Wat te doen als het gewicht toeneemt na een training?

U begon regelmatig te trainen en besloot mezelf te wegen om de resultaten te beoordelen. En wat je ziet: na het trainen is je gewicht toegenomen! Maakt u zich geen zorgen, dit vreemde feit kan een volkomen logische en begrijpelijke verklaring zijn.

Mogelijke redenen kunnen het gewicht verhogen na trainingen

Voordat u begint met het analyseren van de gewichtstoename, moet dvaitam een ​​belangrijk punt opmerken. In het proces van gewichtsverlies is mogelijk geen permanent gewichtsverlies. Af en toe blijft het gewicht een paar weken hangen (en soms maand!) en zelfs om te verhogen - en dat is absoluut prima. Zelfs als u alles correct doet, smelt uw gewicht niet bij het zien.

Door het gewicht van het lichaam geleidelijk en langzaam aan te passen aan de nieuwe omstandigheden. Geef hem de tijd om biochemische processen te veranderen en het gewicht te stabiliseren.

1. Zwelling van de spieren

De meest waarschijnlijke reden voor gewichtstoename na inspanning is zwelling van de spieren.

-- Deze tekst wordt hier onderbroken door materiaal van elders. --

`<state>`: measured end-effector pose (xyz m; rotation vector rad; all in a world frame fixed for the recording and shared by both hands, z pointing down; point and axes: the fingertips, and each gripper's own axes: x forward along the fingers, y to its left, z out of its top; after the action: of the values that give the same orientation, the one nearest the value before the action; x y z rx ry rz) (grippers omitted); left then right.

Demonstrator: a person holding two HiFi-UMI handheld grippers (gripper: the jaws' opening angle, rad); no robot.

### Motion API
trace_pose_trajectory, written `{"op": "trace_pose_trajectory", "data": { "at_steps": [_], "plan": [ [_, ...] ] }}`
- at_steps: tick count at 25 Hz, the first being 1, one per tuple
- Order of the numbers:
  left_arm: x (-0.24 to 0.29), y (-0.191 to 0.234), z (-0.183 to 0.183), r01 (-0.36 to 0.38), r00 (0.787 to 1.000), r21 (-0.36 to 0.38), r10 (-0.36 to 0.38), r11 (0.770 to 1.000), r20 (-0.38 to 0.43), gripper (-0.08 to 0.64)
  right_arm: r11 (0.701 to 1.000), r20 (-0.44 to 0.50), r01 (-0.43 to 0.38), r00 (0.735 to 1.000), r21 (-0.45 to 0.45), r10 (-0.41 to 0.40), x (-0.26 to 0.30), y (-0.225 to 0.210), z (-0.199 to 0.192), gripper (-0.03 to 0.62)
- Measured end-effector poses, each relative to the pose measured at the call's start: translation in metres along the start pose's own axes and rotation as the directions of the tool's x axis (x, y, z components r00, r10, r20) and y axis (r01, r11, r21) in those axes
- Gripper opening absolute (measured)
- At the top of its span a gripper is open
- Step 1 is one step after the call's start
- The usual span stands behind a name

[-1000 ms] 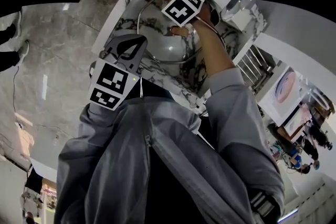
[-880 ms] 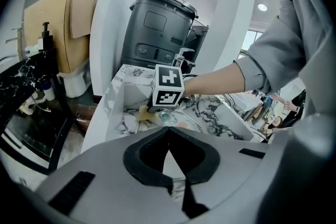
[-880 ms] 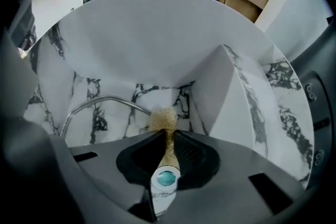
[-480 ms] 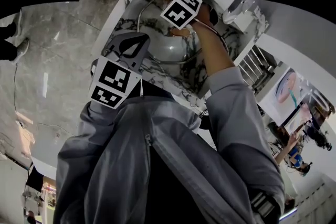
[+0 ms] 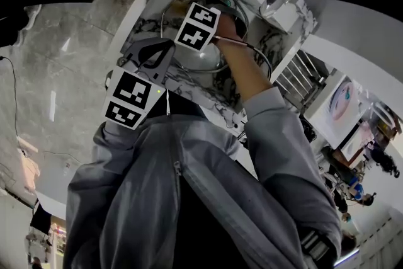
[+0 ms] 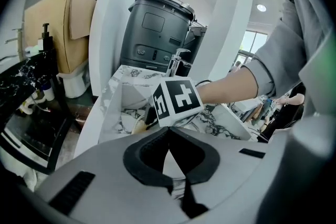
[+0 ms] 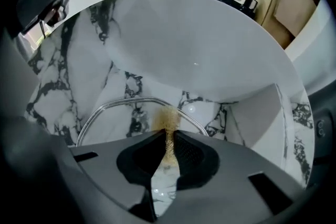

Na ongewone inspanning in de spieren begint het te blijven hangen in het water en neemt het volume toe. Het is tijdelijk en heeft niets te maken met spiergroei. Na een paar weken zullen ze weer normaal zijn en zal uw gewicht dalen.

Wat te doen?

Niets doen is een natuurlijk proces in het lichaam, zal niet aan hem ontsnappen. Wacht 2-3 weken, de spieren passen zich aan de belasting aan en het gewicht zal dalen. Hier is het belangrijkste om niet bang te zijn voor cijfers en van plan te zijn om door te gaan met trainen, zonder op de weegschaal te letten. Vergeet ook niet om na een training een goede stretch te doen: kwaliteitsvolle stretchoefeningen versterken de spieren uitstekend en helpen bij het creëren van een prachtige topografie.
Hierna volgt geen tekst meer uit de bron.